Setelah ketujuh gadis itu didapati, mereka bermusyawarah lagi untuk mencari jalan keluar, agar ketujuh gadis itu sebagai penggalang tidak menjadi korban atau mati ditimpa oleh pohon yang akan dirobohkan.
Dalam musyawarah itu ditetapkan , bahwa mereka hendaklah menggali parit yang besar untuk melindungi gadis-gadis penggalang itu. Maka digalilah sembilan hasta dalamnya dan sembilan hasta lebarnya sedangkan bagian atas parit digalang pula dengan pelupuh.
Pekerjaan menggali parit dilakukan bersama-sama secara bergotong royong, dengan pembagian tugas sebagai berikut: ada yang hanya menggali parit, ada yang membuat penggalang, ada yang mencari penutup parit dan ada pula yang menyediakan makanan bagi orang-orang yang bekerja.
Setelah pekerjaan membuat parit selesai dan ketujuh gadis itu dijadikan penggalang, mulailah pohon Benuang itu ditebang dan pohon besar itu roboh tepat diatas tempat ketujuh gadis berlindung.
Dengan adanya parit, selamatlah ketujuh gadis penggalang dari maut dan Beruk Putih yang berdiam dipohon itu pun menghilang.

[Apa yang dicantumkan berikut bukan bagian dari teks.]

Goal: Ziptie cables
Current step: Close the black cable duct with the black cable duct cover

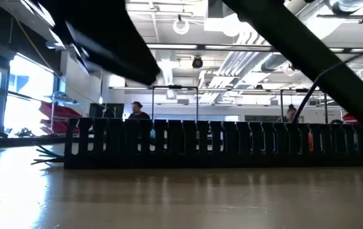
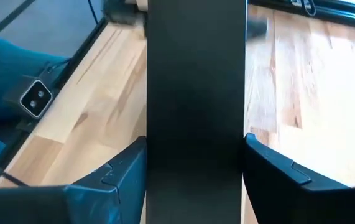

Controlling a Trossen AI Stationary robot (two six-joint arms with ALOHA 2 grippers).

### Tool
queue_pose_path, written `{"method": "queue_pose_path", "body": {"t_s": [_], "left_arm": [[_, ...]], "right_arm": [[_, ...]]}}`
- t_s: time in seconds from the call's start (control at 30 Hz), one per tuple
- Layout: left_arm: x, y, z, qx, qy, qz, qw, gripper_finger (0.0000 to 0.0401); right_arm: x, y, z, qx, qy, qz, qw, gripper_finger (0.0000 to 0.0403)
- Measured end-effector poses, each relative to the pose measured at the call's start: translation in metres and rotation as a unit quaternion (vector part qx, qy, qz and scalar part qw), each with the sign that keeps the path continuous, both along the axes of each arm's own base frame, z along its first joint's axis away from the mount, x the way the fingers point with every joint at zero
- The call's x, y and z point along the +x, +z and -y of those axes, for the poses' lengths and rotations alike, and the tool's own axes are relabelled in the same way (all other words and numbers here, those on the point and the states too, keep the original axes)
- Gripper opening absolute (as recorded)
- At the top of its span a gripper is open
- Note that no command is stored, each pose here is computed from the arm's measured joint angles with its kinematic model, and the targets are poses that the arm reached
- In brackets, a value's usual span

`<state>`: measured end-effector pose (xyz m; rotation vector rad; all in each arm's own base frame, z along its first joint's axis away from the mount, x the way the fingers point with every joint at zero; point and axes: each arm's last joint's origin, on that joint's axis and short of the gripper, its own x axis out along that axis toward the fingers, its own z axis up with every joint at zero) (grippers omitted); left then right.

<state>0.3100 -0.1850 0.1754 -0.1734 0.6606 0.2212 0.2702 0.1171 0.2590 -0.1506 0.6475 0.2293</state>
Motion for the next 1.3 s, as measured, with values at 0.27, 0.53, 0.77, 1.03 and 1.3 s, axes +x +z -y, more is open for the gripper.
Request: {"method": "queue_pose_path", "body": {"t_s": [0.27, 0.53, 0.77, 1.03, 1.3], "left_arm": [[-0.039, 0.041, 0.021, 0.059, 0.049, 0.092, 0.993, 0.0115], [-0.049, 0.049, 0.025, 0.086, 0.068, 0.117, 0.987, 0.0115], [-0.047, 0.049, 0.022, 0.086, 0.071, 0.115, 0.987, 0.0115], [-0.043, 0.04, 0.027, 0.097, 0.052, 0.102, 0.989, 0.0115], [-0.014, 0.006, 0.048, 0.061, -0.007, 0.128, 0.99, 0.0115]], "right_arm": [[0.015, -0.019, -0.004, 0.022, 0.003, -0.024, 0.999, 0.0126], [0.026, -0.056, -0.026, 0.059, 0.049, -0.082, 0.994, 0.0069], [0.0, -0.019, -0.048, 0.004, 0.037, 0.017, 0.999, 0.0035], [-0.057, -0.013, -0.091, 0.014, 0.034, -0.016, 0.999, 0.0014], [-0.057, -0.081, -0.103, -0.012, -0.054, -0.179, 0.982, 0.0073]]}}
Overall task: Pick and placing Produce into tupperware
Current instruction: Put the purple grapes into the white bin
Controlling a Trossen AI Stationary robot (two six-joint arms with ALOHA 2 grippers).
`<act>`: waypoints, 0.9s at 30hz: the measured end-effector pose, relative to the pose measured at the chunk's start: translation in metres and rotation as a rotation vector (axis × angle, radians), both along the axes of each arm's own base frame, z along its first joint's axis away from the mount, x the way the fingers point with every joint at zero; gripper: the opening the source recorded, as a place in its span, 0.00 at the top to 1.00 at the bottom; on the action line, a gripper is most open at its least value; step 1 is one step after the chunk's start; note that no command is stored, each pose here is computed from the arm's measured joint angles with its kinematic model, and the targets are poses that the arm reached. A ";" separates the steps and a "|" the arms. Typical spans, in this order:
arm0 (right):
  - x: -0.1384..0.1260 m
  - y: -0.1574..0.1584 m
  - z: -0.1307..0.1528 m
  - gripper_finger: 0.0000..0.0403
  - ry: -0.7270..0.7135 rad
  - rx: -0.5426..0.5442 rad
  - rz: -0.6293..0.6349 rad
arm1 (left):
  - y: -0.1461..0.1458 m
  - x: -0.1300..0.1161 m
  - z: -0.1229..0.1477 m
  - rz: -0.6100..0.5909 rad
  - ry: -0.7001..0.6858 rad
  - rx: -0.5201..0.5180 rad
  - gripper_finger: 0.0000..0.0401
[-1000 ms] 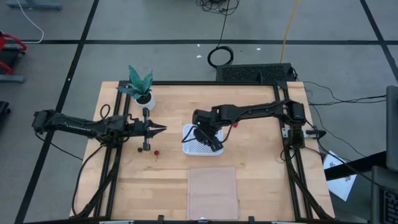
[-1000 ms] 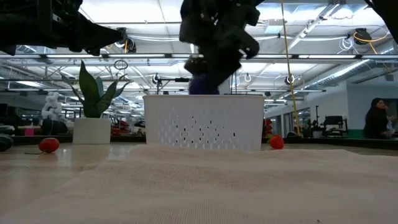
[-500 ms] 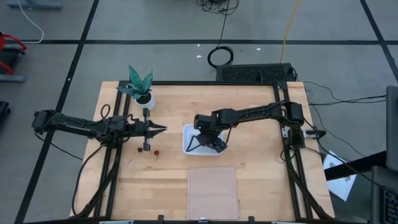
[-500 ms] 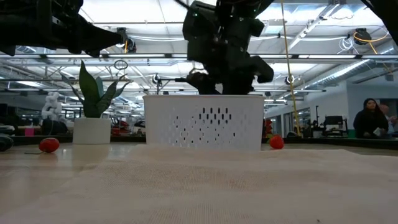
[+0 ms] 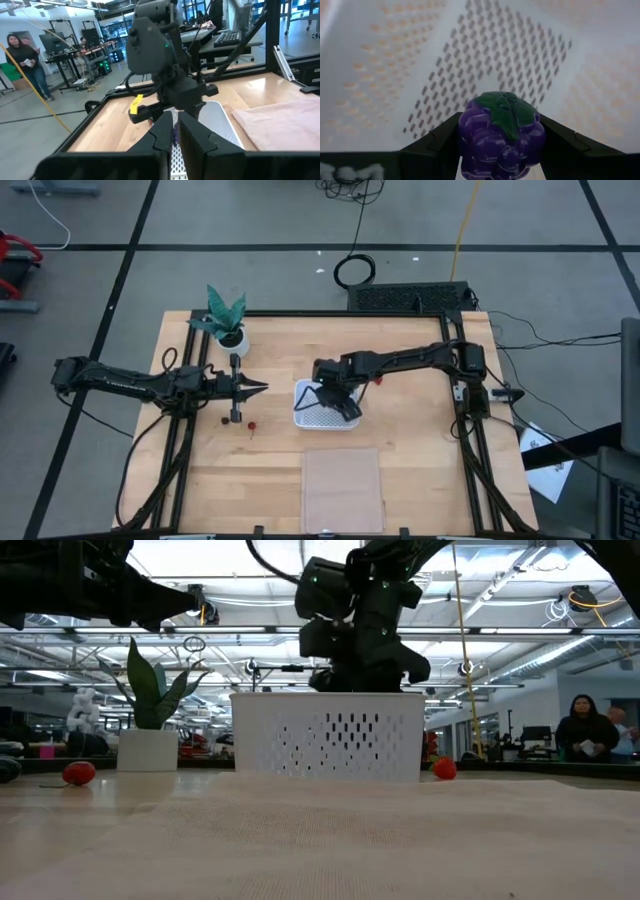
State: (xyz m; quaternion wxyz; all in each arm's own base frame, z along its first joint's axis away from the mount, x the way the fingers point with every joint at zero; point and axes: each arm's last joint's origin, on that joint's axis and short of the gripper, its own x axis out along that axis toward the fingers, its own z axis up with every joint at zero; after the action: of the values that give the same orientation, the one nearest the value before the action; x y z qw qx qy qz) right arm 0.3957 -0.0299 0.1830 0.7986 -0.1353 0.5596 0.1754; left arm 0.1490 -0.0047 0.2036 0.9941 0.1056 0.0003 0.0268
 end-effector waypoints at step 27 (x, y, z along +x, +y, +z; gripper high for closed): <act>-0.006 0.005 -0.021 0.47 -0.015 -0.006 0.031 | 0.000 0.000 0.000 0.000 0.000 0.000 0.92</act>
State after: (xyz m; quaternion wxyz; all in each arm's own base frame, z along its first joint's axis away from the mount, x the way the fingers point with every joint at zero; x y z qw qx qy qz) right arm 0.3894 -0.0253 0.1620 0.7996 -0.1478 0.5519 0.1851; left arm 0.1490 -0.0047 0.2035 0.9940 0.1057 0.0003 0.0270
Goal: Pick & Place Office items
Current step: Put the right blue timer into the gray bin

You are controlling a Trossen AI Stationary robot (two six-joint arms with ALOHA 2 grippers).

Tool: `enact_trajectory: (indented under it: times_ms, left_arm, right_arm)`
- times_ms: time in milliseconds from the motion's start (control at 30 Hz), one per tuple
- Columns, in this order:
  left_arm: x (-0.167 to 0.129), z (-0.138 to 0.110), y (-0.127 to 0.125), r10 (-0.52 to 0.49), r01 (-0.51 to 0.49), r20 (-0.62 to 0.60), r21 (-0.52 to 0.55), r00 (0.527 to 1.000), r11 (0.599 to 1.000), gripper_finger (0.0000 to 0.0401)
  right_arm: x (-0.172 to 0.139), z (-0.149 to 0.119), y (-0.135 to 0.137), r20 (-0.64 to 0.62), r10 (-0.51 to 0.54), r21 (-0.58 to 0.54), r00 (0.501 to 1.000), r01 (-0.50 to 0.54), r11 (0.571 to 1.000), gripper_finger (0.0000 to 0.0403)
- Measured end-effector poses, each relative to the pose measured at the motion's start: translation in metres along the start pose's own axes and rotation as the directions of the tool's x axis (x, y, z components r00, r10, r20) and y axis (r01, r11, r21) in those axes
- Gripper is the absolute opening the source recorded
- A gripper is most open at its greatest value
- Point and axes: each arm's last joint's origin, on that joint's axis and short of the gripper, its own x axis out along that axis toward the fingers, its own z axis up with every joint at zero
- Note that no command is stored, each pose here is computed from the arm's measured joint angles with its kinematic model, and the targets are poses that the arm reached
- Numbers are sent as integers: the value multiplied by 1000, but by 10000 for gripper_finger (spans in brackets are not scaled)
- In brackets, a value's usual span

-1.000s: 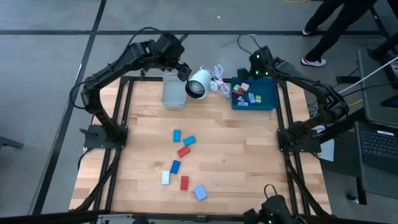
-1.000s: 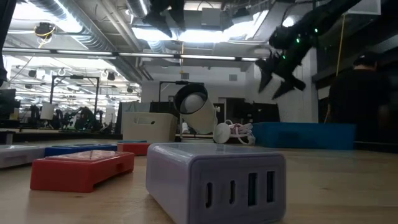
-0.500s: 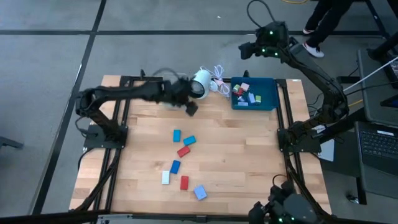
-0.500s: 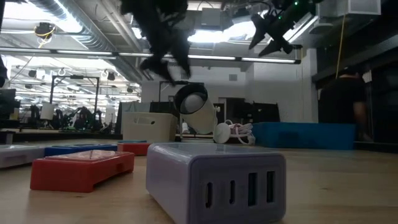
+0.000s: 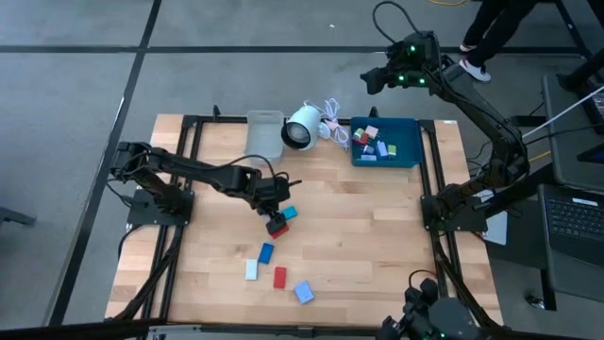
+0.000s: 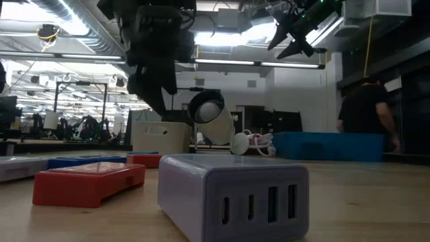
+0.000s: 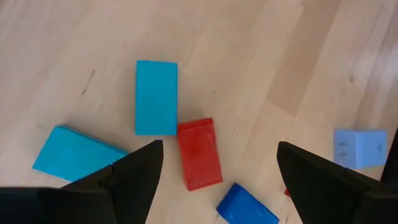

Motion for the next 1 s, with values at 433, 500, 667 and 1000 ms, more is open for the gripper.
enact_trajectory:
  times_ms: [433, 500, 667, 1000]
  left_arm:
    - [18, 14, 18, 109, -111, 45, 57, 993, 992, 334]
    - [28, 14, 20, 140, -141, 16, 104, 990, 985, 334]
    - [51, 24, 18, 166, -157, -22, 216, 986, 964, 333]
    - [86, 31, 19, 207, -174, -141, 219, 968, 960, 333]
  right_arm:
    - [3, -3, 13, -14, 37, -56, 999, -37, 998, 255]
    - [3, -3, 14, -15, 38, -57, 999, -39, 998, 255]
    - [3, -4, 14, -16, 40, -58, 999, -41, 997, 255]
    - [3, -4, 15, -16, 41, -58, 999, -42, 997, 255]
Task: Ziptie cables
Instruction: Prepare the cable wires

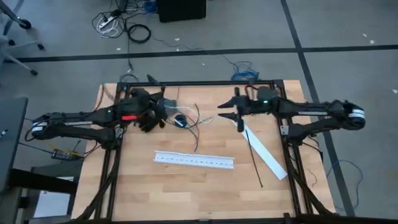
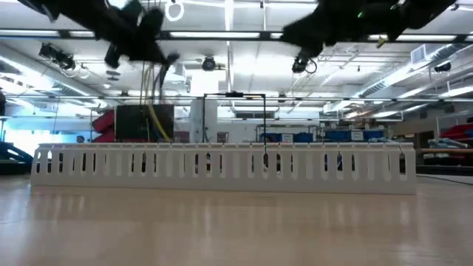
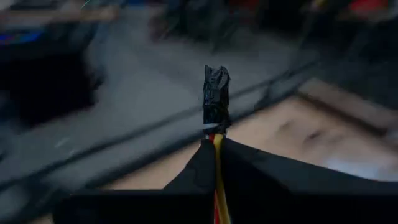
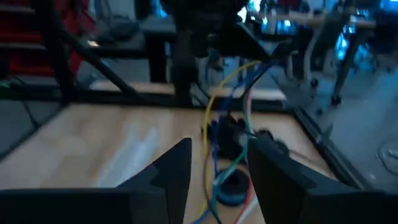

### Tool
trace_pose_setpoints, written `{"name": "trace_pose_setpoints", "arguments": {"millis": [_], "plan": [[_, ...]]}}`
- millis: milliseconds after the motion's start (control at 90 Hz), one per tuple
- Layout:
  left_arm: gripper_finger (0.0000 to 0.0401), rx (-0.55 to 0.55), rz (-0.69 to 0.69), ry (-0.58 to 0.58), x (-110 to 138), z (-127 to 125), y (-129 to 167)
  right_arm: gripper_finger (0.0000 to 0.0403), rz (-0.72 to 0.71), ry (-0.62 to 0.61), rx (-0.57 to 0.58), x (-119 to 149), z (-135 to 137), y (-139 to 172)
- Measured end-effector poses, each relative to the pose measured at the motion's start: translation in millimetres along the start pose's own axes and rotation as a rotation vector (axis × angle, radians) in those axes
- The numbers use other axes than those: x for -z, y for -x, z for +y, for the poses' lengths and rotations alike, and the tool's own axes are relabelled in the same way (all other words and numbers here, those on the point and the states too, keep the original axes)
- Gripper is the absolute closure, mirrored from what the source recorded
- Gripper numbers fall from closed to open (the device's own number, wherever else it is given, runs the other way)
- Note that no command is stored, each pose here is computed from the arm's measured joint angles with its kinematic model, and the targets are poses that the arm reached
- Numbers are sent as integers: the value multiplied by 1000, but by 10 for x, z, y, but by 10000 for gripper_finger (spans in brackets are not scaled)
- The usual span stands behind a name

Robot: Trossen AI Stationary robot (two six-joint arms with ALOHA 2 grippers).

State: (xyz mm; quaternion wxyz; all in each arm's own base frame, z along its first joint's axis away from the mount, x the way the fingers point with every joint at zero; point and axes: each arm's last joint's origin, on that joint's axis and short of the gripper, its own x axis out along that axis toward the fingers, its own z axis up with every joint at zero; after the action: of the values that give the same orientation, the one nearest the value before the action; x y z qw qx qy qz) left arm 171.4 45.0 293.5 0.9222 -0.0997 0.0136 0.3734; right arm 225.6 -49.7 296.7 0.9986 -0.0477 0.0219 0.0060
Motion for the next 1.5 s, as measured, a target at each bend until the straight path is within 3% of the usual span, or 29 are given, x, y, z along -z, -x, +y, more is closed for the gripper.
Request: {"name": "trace_pose_setpoints", "arguments": {"millis": [100,411,522,678,867,1033,1189,1378,1500], "plan": [[401,128,-104,23,-196,-28,87,250,-35,9,-3,-119,45,161],[401,409,-234,12,-700,-152,215,253,-85,22,5,-274,97,435],[401,424,-316,4,-876,-188,229,254,-82,22,9,-276,97,449],[401,377,-326,-21,-1037,-257,100,257,-80,30,12,-273,96,448],[401,338,-304,-66,-1207,-447,-287,259,-86,51,108,-297,73,488],[401,316,-247,-133,-1199,-652,-827,264,-96,59,164,-335,53,593],[401,350,-308,-147,-1253,-766,-1335,265,-107,61,179,-371,65,723],[401,440,-350,-188,-1454,-708,-1900,266,-111,53,186,-396,96,875],[401,544,-276,-212,-1342,-547,-2117,268,-83,38,182,-376,121,950]]}}
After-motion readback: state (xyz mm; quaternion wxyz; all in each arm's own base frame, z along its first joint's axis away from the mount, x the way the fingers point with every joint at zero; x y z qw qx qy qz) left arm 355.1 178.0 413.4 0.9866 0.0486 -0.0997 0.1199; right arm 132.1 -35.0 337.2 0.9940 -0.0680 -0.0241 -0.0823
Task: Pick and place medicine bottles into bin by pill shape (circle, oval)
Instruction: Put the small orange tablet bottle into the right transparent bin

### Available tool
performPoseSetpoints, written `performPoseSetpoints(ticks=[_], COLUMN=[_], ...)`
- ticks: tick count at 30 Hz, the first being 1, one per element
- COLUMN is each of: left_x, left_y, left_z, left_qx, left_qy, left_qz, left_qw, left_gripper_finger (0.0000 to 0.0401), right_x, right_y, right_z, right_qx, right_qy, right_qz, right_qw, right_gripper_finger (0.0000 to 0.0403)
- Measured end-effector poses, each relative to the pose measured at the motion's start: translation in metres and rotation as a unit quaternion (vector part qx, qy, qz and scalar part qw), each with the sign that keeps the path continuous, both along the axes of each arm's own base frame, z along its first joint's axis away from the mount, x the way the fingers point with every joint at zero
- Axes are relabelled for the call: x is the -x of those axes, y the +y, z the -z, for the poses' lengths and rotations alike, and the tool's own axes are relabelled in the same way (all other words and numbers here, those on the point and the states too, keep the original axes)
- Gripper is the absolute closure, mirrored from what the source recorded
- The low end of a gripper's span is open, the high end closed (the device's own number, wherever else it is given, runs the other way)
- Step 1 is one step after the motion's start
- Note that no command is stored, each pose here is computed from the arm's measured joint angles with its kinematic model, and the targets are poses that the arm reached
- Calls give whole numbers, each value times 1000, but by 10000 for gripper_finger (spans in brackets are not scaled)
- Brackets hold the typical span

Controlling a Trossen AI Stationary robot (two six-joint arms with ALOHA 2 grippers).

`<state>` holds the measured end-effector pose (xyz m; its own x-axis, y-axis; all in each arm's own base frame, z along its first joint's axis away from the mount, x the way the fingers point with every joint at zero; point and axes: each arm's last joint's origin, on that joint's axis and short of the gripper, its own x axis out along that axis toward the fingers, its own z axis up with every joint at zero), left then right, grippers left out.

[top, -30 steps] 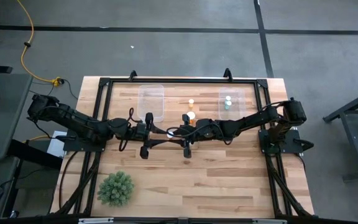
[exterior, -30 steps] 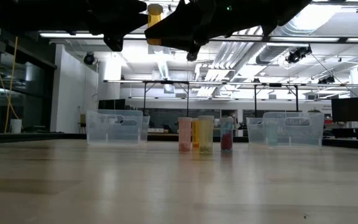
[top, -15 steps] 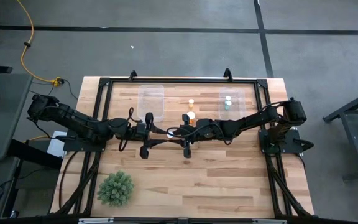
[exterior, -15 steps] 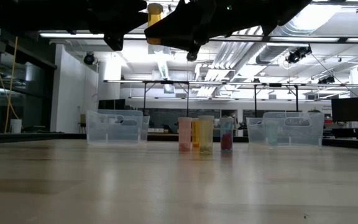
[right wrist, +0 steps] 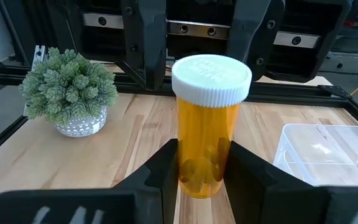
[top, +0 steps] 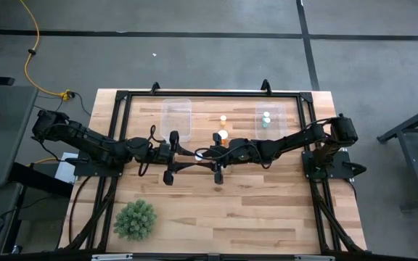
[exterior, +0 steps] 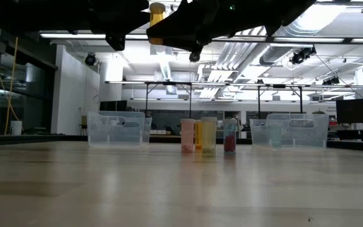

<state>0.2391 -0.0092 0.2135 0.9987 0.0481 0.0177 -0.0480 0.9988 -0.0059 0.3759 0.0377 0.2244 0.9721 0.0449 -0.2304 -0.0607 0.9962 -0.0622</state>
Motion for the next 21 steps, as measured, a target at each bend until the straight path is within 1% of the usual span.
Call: performPoseSetpoints(ticks=[3, 6, 12, 15, 19, 21], left_x=[0, 0, 0, 0, -5, -14], left_y=[-1, -3, -3, -3, -3, -4], left_z=[0, 0, 0, 0, 6, 6], left_qx=[-9, -18, -20, -16, -9, -10], left_qy=[0, 1, 0, 0, 10, 13], left_qz=[-1, -20, -43, -44, -44, -45], left_qw=[1000, 1000, 999, 999, 999, 999], left_gripper_finger=[260, 255, 210, 191, 179, 178], right_x=[0, 0, 0, 0, 0, 0], right_y=[0, 0, 0, 0, 0, 0], right_z=[0, 0, 0, -1, -1, -1], right_qx=[0, 0, 0, 0, 0, 0], right_qy=[-2, -2, -2, -3, -4, -6], right_qz=[0, 0, 0, 0, 0, 0], right_qw=[1000, 1000, 1000, 1000, 1000, 1000], right_gripper_finger=[306, 306, 306, 306, 306, 306])
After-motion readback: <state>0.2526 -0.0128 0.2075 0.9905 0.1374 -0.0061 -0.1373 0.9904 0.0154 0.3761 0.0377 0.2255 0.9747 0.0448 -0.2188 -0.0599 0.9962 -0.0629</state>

Menurut riwayat, sejak peristiwa itu maka mulailah keempat petulai mereka diberi nama menuruy pekerjaan anak buah pemimpin masing-masing, dalam usaha bersama dalam menebang pohon Benuang Sakti.
Petulai Biku Sepanjang Jiwo diberi nama 'TUBEI'. Asal kata Rejang 'berubeui-ubeui' berarti berduyun-duyun. Berpusat di Pelabai Lebong
Petulai Biku Bermano diberi nama 'BERMANI'. Asal kata Rejang 'beram manis' berarti tapai manis. Berpusat di Kutei Rukam, Tes sekarang.
Petulai Biku Bembo diberi nama 'JURUKALANG'. Asal kata Rejang 'kalang' berarti galang. Berada di Sukanegeri, Tapus.
Petulai Biku Bejenggo diberi nama 'SELUPUEI'. Asal kata Rejang 'berupeui-upeui' berarti bertumpuk-tumpuk. Berada di Batu Lebar dekat Anggung Rejang di Kesambe.
Maka sejak itu pula Renah Sekalawi berubah nama menjadi LEBONG dan terciptalah istilah REJANG EMPAT PETULAI yang menjadi inisiasi kesatuan dari suku Rejang.